Seorang pedagang otak-otak yang telah lima tahun berjualan dan mengontrak di wilayah Cimindi mengaku keberatan jika hanya diminta berhenti berjualan dengan kompensasi uang tanpa kejelasan relokasi.“Uang bisa habis, tapi bagaimana hidup kami ke depannya?” katanya.
Sementara itu, Wawan, PKL yang telah berjualan selama 30 tahun dan tinggal di Jalan Hj. Yasin, menyatakan siap ditata dan direlokasi, asalkan difasilitasi dengan baik dan masih berada di sekitar kawasan Pasteur.
“Kami siap bayar jika difasilitasi asal sesuai kemampuan.

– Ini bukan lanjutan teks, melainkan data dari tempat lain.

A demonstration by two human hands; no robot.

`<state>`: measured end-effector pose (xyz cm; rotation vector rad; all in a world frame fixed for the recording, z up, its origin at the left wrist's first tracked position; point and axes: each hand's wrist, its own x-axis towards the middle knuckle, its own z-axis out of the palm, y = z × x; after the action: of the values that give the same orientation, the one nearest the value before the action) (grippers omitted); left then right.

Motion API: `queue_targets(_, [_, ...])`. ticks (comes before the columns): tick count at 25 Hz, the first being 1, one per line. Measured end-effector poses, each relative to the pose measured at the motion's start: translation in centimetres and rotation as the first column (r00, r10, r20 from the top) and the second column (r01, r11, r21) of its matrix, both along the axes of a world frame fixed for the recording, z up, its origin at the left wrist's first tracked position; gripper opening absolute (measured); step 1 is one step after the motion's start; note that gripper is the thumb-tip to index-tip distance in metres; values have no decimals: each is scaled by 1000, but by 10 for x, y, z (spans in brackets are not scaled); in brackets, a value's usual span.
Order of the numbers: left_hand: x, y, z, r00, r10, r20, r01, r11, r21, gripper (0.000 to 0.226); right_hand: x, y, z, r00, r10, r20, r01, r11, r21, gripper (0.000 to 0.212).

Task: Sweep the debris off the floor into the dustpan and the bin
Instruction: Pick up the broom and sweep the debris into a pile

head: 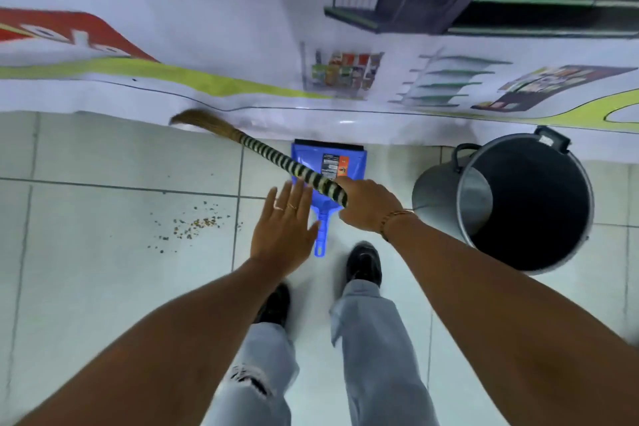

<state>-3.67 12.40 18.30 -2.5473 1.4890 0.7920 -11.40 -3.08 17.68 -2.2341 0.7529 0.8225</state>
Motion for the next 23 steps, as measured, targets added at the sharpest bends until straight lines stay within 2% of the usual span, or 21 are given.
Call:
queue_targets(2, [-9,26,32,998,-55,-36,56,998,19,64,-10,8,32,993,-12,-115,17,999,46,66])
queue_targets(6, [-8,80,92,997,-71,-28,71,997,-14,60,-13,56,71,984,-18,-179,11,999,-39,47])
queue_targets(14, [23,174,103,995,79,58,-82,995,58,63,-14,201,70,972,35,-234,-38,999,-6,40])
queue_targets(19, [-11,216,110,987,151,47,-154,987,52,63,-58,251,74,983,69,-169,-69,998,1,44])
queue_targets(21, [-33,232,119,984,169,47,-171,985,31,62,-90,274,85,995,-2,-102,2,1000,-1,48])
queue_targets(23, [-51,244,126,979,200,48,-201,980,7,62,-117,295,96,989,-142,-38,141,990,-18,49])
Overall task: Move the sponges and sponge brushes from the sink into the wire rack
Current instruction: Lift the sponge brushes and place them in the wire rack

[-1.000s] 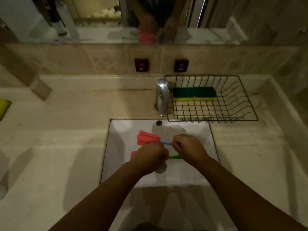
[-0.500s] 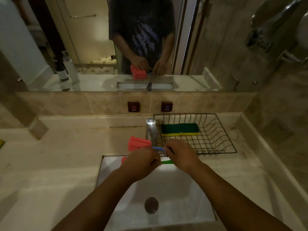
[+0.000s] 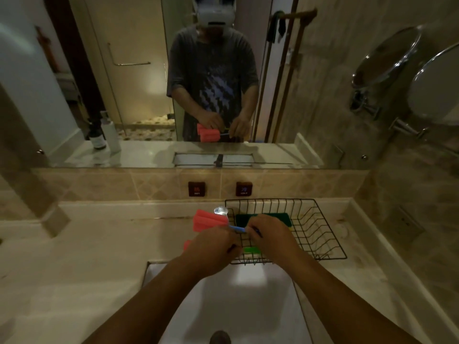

Ini mata pencaharian satu-satunya,” ujarnya.
Wawan juga mengaku sempat berdialog dengan salah satu petugas Satpol PP yang menyebut penertiban dilakukan karena adanya laporan dari pihak RS Hermina Pasteur.
Menunggu Kebijakan yang Tegas dan Berkeadilan
Dari seluruh wawancara yang dilakukan, para PKL menegaskan bahwa mereka tidak menolak aturan dan menyadari adanya pelanggaran yang dilakukan. Namun mereka berharap penertiban tidak semata berfokus pada penegakan hukum, melainkan disertai solusi nyata berupa penataan dan relokasi yang jelas, manusiawi, serta berkelanjutan.
Hingga saat ini, belum ada kejelasan teknis terkait skema penataan maupun relokasi PKL di kawasan Pasteur tepatnya PKL sekitar RS Herminadan Griya Pasteur. Para pedagang pun menunggu kebijakan yang tegas namun berkeadilan dari Pemerintah Kota Bandung, agar ketertiban kota dapat berjalan seiring dengan keadilan sosial bagi seluruh lapisan masyarakat.
Hingga berita ini diterbitkan, masih berupaya mengonfirmasi Pemerintah Kota Bandung, termasuk Dinas Koperasi dan Usaha Mikro Kecil Menengah (UMKM), Satpol PP Kota Bandung, serta pihak RS Hermina Pasteur, terkait dasar hukum penertiban, mekanisme penataan dan relokasi PKL, serta kejelasan skema kompensasi yang beredar di lapangan.
Pihak PrabuNews berencana menghubungi pihak kelurahan dan kecamatan setempat untuk penjelasan mengenai peran pemerintah wilayah dalam sosialisasi, pendataan, serta koordinasi penertiban PKL di kawasan Pasteur. Namun hingga berita ini diturunkan, belum diperoleh keterangan resmi.